PROBLEM REQUIREMENTS - Once the line with "green spray bottle." is found in the data, output it and each following line exactly, up to and including the line with "pink lotion bottle.", and nothing before or after.

-------- INPUT RECORDS

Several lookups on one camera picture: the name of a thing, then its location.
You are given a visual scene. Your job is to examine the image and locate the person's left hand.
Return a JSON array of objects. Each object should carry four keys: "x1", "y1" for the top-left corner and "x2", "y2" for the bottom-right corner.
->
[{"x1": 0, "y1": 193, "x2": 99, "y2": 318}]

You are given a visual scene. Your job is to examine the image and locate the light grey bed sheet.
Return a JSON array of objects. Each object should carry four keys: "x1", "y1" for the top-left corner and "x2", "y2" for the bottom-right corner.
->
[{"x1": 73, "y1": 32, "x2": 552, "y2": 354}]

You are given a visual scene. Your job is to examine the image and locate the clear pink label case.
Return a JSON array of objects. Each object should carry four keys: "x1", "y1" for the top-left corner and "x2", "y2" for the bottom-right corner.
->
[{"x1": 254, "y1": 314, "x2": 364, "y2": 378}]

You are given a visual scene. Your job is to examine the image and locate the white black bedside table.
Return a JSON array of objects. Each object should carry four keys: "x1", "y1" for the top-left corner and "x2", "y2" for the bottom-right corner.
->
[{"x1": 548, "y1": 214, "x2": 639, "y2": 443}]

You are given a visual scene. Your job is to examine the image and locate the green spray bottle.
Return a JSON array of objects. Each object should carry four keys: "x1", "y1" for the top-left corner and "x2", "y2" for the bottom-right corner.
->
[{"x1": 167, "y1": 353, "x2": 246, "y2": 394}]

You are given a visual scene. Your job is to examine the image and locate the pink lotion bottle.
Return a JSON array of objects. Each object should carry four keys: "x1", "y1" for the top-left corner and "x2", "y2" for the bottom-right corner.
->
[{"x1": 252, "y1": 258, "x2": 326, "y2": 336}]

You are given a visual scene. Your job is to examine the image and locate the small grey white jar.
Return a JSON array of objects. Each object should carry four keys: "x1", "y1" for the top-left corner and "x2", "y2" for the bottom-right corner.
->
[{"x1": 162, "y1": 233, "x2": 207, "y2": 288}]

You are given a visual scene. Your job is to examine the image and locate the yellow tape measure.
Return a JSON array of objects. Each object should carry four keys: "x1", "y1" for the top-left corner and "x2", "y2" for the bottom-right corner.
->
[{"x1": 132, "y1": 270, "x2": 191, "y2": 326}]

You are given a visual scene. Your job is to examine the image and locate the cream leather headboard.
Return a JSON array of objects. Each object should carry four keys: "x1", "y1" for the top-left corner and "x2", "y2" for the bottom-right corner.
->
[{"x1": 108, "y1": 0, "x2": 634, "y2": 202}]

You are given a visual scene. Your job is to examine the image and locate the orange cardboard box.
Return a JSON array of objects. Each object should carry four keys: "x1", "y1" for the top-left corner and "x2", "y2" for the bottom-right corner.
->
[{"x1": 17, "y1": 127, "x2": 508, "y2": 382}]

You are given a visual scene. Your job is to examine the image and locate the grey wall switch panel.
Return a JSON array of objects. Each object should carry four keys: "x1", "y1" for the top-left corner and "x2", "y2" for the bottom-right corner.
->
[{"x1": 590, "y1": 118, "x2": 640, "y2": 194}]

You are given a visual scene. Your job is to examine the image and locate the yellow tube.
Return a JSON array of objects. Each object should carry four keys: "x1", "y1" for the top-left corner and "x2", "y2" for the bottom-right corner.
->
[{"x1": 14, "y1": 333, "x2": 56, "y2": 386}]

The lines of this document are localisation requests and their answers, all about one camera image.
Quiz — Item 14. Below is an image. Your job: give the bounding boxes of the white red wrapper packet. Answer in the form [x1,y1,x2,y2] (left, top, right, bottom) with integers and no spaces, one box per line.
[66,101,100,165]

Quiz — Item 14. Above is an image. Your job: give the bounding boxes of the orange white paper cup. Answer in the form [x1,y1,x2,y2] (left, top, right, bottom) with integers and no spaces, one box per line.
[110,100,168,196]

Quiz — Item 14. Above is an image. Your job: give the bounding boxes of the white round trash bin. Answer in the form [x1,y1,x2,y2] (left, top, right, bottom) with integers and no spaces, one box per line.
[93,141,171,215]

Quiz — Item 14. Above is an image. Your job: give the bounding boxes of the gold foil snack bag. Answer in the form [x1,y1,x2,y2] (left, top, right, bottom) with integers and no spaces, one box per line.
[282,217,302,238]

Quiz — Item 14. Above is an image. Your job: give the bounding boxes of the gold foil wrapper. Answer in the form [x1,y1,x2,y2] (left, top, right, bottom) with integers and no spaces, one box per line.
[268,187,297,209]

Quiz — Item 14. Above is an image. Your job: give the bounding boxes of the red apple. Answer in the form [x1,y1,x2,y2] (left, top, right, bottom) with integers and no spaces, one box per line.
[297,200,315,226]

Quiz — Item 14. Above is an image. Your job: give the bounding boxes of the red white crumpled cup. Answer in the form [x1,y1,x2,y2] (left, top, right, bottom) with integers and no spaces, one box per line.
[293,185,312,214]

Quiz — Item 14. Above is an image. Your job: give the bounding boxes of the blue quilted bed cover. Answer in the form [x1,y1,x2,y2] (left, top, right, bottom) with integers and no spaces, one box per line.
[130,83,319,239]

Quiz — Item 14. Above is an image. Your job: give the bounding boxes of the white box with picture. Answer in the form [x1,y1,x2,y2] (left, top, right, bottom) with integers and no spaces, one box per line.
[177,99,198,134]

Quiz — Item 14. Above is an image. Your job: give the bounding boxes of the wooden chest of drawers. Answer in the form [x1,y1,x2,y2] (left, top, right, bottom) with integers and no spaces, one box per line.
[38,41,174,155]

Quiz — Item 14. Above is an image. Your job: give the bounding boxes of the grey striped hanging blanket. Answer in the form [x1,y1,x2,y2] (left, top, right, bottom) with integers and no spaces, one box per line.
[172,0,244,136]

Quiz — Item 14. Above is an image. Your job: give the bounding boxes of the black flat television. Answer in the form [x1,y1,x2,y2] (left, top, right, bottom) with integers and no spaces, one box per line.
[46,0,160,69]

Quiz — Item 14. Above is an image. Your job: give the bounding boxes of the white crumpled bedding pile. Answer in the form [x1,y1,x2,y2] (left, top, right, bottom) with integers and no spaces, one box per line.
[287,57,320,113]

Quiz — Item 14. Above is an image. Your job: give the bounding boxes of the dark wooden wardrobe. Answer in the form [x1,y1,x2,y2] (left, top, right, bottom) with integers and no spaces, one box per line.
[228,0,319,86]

----------------
-------- INPUT RECORDS

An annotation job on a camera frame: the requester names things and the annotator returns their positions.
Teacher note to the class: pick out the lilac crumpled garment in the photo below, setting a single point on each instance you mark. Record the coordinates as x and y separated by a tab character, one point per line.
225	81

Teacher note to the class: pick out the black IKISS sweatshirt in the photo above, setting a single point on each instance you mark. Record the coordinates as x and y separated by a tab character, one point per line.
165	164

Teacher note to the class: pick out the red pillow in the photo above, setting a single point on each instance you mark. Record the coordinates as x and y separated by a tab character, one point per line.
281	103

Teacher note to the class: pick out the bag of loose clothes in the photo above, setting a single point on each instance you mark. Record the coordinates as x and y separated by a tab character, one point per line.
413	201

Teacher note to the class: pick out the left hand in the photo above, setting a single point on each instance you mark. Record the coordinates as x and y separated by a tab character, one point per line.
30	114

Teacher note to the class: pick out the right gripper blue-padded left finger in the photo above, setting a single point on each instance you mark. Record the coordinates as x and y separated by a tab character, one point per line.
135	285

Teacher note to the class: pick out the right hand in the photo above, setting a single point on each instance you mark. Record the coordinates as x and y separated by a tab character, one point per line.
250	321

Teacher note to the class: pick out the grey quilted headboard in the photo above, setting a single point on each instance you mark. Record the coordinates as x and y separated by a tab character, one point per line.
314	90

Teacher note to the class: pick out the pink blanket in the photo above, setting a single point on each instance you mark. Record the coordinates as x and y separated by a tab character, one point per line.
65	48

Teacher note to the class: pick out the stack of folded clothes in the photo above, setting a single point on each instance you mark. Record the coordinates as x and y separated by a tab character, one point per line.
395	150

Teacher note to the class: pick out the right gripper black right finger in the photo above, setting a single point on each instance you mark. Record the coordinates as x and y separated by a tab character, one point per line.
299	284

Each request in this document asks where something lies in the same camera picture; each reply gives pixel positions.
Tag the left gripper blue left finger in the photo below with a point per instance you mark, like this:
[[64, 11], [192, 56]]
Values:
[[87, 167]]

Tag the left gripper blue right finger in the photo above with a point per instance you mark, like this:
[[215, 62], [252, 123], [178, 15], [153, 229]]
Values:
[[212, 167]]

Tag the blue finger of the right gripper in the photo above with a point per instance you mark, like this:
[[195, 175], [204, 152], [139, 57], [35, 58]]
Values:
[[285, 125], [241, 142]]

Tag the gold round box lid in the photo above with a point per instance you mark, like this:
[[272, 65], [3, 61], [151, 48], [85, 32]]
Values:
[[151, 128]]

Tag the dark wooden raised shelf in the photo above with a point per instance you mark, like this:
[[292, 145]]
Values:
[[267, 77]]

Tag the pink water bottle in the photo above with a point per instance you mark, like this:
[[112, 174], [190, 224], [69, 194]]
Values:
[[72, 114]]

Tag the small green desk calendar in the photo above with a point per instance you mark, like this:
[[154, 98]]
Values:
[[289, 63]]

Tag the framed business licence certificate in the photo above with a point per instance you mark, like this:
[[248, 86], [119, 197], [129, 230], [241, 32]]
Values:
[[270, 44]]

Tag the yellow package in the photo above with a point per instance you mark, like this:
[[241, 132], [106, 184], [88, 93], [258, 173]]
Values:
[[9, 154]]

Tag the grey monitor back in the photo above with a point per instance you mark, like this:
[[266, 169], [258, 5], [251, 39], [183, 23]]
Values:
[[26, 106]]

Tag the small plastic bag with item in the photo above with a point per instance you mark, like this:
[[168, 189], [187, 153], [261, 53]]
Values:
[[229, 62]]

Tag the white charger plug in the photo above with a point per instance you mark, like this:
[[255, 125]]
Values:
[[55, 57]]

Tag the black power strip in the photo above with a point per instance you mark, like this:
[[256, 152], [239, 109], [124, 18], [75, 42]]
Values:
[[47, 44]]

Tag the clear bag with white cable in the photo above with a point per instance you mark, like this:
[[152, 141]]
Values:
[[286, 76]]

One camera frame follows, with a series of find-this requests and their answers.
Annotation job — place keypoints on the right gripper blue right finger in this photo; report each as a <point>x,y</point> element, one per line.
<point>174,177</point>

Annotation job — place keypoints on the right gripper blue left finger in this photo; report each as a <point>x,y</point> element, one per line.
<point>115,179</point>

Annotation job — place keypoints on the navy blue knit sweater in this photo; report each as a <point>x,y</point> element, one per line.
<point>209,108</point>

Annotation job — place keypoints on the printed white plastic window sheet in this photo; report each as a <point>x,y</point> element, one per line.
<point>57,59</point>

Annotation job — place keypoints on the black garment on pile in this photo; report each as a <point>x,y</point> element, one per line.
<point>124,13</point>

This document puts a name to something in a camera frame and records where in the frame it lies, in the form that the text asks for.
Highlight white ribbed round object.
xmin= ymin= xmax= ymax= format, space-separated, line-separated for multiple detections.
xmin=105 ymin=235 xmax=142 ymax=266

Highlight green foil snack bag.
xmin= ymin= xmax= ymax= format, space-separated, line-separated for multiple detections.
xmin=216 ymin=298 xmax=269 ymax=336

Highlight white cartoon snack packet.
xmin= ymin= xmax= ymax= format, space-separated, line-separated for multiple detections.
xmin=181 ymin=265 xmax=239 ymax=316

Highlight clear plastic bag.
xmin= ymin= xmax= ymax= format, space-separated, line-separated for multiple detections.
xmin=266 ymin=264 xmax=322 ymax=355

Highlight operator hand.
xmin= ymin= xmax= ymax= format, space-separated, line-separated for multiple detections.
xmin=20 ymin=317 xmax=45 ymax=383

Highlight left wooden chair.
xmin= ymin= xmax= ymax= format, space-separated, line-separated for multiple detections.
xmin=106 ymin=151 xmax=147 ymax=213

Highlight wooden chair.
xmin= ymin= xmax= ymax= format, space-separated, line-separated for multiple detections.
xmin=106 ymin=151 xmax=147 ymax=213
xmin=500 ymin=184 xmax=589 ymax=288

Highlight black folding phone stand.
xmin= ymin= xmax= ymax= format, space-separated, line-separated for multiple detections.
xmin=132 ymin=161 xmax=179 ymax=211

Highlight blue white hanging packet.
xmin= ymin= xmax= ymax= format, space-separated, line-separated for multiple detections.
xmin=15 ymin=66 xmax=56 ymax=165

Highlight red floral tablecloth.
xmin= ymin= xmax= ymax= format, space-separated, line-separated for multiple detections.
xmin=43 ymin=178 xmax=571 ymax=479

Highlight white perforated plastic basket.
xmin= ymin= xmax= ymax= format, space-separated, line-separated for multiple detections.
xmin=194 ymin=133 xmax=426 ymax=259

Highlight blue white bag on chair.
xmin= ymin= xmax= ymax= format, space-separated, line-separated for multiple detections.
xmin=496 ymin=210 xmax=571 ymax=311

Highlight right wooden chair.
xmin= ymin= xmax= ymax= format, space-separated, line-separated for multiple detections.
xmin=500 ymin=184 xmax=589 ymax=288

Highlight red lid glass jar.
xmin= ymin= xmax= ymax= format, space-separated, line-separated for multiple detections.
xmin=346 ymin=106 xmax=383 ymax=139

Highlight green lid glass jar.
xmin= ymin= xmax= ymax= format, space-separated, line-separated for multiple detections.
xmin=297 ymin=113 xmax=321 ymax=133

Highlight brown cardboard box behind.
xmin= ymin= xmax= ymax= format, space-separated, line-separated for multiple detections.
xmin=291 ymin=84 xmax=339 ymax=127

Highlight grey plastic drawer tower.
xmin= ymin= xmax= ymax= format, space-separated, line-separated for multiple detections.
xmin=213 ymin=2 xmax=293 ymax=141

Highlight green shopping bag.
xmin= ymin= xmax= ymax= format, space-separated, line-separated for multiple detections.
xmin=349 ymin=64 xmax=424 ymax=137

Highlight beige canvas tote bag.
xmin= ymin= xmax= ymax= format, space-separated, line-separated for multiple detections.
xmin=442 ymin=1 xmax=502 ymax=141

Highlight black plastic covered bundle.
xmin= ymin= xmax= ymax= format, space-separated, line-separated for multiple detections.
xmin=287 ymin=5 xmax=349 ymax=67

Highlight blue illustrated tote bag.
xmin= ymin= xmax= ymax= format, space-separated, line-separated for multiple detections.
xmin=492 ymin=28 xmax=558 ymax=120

----------------
-------- INPUT RECORDS

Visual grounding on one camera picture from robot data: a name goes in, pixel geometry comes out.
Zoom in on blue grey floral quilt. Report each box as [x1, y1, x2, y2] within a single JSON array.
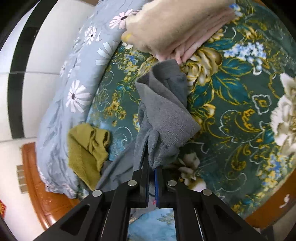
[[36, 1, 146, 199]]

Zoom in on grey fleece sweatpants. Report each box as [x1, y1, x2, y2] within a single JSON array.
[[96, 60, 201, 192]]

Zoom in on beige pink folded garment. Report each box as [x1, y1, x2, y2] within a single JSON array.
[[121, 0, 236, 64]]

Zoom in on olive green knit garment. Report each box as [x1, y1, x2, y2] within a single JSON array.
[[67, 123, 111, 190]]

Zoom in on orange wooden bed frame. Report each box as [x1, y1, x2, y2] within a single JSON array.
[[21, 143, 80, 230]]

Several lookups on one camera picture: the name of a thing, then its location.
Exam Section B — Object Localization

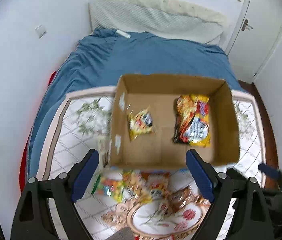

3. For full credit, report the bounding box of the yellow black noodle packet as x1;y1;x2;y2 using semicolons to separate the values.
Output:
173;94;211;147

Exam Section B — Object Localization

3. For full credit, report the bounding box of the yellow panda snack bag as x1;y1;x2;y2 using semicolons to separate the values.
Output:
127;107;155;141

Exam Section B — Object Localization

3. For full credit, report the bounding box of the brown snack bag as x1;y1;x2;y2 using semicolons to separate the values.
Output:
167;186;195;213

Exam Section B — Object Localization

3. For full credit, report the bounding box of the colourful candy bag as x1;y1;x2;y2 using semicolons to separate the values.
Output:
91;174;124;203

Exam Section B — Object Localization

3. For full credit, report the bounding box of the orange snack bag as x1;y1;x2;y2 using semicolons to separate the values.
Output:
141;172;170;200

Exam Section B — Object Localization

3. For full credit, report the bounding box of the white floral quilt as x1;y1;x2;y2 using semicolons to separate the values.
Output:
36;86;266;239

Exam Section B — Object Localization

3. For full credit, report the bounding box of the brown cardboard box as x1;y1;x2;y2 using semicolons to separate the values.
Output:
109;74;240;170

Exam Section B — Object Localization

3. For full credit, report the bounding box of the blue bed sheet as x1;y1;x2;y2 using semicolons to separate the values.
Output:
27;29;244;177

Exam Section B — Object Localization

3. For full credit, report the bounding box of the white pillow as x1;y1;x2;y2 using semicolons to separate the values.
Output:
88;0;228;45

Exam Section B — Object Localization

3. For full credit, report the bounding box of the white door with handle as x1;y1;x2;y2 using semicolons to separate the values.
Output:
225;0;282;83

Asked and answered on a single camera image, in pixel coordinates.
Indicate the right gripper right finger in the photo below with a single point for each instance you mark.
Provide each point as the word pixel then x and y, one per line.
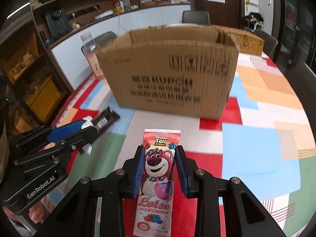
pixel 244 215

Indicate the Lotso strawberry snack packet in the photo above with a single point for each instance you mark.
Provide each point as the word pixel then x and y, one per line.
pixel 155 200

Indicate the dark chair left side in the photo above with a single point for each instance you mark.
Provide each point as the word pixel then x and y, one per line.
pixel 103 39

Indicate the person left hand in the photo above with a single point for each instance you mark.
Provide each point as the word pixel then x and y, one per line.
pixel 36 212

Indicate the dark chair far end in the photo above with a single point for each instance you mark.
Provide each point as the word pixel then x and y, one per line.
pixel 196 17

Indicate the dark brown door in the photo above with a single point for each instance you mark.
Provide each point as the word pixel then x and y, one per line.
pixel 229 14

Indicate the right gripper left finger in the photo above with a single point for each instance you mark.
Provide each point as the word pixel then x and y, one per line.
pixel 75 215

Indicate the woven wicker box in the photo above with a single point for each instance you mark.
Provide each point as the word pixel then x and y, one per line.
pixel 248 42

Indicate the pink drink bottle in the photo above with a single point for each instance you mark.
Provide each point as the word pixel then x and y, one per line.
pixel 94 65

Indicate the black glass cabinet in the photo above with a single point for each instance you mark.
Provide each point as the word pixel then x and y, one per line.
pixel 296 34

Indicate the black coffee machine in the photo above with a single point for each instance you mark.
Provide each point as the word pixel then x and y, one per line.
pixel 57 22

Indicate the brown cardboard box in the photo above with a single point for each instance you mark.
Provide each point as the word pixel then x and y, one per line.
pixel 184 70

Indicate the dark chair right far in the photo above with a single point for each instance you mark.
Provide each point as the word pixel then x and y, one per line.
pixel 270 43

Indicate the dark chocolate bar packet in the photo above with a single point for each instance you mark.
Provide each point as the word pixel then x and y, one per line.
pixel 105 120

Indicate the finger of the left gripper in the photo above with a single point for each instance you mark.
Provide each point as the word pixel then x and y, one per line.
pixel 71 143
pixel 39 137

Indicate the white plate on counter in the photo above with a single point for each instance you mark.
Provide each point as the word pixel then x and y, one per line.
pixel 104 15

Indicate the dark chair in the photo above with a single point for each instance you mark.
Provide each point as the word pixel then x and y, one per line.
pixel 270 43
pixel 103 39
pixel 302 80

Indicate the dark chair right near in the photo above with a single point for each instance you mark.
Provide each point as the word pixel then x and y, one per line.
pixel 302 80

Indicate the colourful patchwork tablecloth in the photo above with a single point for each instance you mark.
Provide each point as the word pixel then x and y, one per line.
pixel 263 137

----------------

ANSWER SPACE -
You are given a visual scene. Your job is to examine the image and locate the green spray bottle.
Return a JSON array of objects. Each object should carry four keys: "x1", "y1" for the top-left corner and "x2", "y2" for the bottom-right corner.
->
[{"x1": 167, "y1": 353, "x2": 246, "y2": 394}]

You are given a visual scene. Your job is to examine the image and locate the pink lotion bottle.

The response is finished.